## To do:
Lines below that include the word "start" should each be copied.
____ Source data
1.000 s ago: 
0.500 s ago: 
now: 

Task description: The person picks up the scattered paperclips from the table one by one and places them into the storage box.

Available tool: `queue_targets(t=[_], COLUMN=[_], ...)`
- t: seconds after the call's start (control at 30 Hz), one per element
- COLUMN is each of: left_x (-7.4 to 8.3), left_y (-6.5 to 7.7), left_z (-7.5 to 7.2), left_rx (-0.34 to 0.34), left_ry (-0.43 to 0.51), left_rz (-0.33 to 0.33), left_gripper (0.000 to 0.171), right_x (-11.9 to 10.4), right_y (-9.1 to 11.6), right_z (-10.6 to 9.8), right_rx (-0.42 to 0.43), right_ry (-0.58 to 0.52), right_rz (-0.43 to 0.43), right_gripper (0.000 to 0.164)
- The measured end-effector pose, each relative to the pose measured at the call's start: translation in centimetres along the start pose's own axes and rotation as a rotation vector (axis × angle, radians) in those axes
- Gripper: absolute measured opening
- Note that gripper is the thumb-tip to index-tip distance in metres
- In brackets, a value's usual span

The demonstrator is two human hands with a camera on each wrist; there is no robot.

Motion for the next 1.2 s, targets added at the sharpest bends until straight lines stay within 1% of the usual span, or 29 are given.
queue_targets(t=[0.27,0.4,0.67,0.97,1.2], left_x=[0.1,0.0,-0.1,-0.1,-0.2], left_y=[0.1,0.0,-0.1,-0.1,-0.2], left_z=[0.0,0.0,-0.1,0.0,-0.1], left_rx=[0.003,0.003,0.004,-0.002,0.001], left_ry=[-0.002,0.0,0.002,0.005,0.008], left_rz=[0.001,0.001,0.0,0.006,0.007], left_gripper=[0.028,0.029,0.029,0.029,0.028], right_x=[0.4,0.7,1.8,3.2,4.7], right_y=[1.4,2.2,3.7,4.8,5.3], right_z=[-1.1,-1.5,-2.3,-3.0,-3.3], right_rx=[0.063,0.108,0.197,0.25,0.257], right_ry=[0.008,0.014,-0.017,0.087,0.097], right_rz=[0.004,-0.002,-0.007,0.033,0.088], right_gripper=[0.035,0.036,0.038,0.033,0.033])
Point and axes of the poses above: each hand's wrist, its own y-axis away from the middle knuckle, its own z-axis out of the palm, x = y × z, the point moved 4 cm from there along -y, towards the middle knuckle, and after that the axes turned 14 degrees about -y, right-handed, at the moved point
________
## Exercise answer:
- t: seconds after the call's start (control at 30 Hz), one per element
- The measured end-effector pose, each relative to the pose measured at the call's start: translation in centimetres along the start pose's own axes and rotation as a rotation vector (axis × angle, radians) in those axes

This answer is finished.